Les États-Unis et l’Iran s’accordent sur un cessez-le-feu temporaire

Un cessez-le-feu de deux semaines a été accepté entre les États-Unis et l’Iran, mardi soir, à l’issue de négociations de dernière minute. L’accord, obtenu via une médiation du Pakistan, prévoit notamment la réouverture du détroit d’Ormuz et l’ouverture de discussions en vue d’un règlement durable du conflit.
Quelques heures avant l’expiration d’un ultimatum lancé par Donald Trump, le président américain a accepté de suspendre les opérations militaires. Il avait auparavant menacé "d'éradiquer une civilisation entière” en cas de refus de Téhéran. En contrepartie, l’Iran s’est engagé à rouvrir le détroit d’Ormuz, point stratégique par lequel transite environ 20 % du pétrole mondial.
Une médiation pakistanaise décisive
L’accord a été rendu possible grâce à une proposition transmise in extremis par Islamabad aux deux parties. Le Premier ministre pakistanais Shehbaz Sharif a confirmé mercredi que le cessez-le-feu s’applique “partout”, y compris au Liban.
Selon les termes annoncés, les bombardements doivent cesser pendant deux semaines, période durant laquelle des négociations directes pourraient se tenir à Islamabad. Une délégation américaine est attendue, possiblement conduite par le vice-président J.D. Vance, aux côtés de plusieurs négociateurs.

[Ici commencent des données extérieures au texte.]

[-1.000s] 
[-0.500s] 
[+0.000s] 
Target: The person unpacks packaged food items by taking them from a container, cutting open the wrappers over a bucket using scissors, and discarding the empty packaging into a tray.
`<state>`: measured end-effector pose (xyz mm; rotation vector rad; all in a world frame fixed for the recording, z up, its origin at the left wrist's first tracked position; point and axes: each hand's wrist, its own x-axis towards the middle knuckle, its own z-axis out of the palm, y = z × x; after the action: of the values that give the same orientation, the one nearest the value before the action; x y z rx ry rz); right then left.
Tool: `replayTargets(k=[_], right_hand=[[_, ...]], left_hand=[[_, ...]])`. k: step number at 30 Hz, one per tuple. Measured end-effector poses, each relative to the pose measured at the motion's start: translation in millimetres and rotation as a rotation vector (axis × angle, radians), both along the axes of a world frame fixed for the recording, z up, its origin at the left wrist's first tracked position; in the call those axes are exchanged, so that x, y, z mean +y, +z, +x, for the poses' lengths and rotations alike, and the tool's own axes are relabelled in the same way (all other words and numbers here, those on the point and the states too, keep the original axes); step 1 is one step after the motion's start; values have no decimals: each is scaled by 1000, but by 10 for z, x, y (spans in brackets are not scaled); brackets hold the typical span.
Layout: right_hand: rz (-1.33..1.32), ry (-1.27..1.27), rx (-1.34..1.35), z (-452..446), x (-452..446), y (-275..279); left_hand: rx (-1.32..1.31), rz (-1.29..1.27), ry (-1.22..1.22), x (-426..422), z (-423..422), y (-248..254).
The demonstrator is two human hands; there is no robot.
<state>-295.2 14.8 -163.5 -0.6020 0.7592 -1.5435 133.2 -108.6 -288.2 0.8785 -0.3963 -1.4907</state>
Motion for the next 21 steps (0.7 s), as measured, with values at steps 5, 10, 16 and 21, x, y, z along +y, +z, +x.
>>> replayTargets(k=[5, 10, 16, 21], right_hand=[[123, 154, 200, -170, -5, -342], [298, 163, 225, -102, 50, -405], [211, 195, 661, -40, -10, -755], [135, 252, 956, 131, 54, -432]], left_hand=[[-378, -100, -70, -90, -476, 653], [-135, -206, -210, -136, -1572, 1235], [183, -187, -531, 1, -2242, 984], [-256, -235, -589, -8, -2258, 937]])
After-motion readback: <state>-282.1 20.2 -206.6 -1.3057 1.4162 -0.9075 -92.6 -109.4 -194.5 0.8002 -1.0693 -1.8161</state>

Un plan de paix iranien en 10 points
Dans un communiqué, le Conseil suprême de la sécurité nationale iranien a salué un accord qui placerait Téhéran en “position économique et géopolitique unique”. Le contrôle du détroit d’Ormuz resterait entre les mains de l’armée iranienne, qui pourrait en réguler le trafic.
Le plan iranien en dix points, présenté comme base de discussion, prévoit notamment :
- la reconnaissance du programme d’enrichissement d’uranium,
- la levée des sanctions américaines,
- des garanties de non-agression,
- le versement de compensations financières,
- et le retrait des forces américaines de la région.
Ce cadre de négociation marque un infléchissement notable de la position américaine pour les observateurs, alors que ces propositions avaient été rejetées les jours précédents.
Une trêve fragile
Malgré l’annonce du cessez-le-feu, des frappes ont encore été signalées dans la nuit en Iran et en Israël. L’accord inclut également le Liban, où le Hezbollah, allié de Téhéran, est engagé contre Israël.
Les autorités iraniennes ont précisé que ces discussions ne signifient pas la fin du conflit. La poursuite de la trêve dépendra de l’issue des négociations, qui pourraient être prolongées en cas d’avancées.
Réactions internationales et économiques
En France, Emmanuel Macron a convoqué un conseil de défense et de sécurité nationale à l’Élysée mercredi matin afin d’évaluer la situation.
Sur les marchés, l’annonce du cessez-le-feu a été immédiatement suivie d’un recul marqué du prix du pétrole. Le baril de WTI a chuté d’environ 18 %, tandis que les principales places boursières asiatiques ont enregistré de fortes hausses à l’ouverture.
Une séquence militaire contestée
Selon plusieurs médias américains, l’intervention militaire aurait été engagée malgré les réticences de plusieurs responsables de l’administration américaine. Le projet aurait été soutenu en amont par le Premier ministre israélien Benyamin Netanyahou.
Le coût de l’opération est estimé entre 22 et 31 milliards de dollars, sans clarification sur ses objectifs initiaux, notamment concernant le programme nucléaire iranien.
Deux semaines décisives
La période qui s’ouvre doit permettre une reprise progressive de la navigation dans le détroit d’Ormuz et l’engagement de discussions diplomatiques. Elle s’annonce toutefois incertaine, dans un contexte de fortes tensions régionales et d’équilibres fragiles.
L’issue de ces négociations conditionnera la poursuite ou non des hostilités, après plus de cinq semaines de conflit au Moyen-Orient.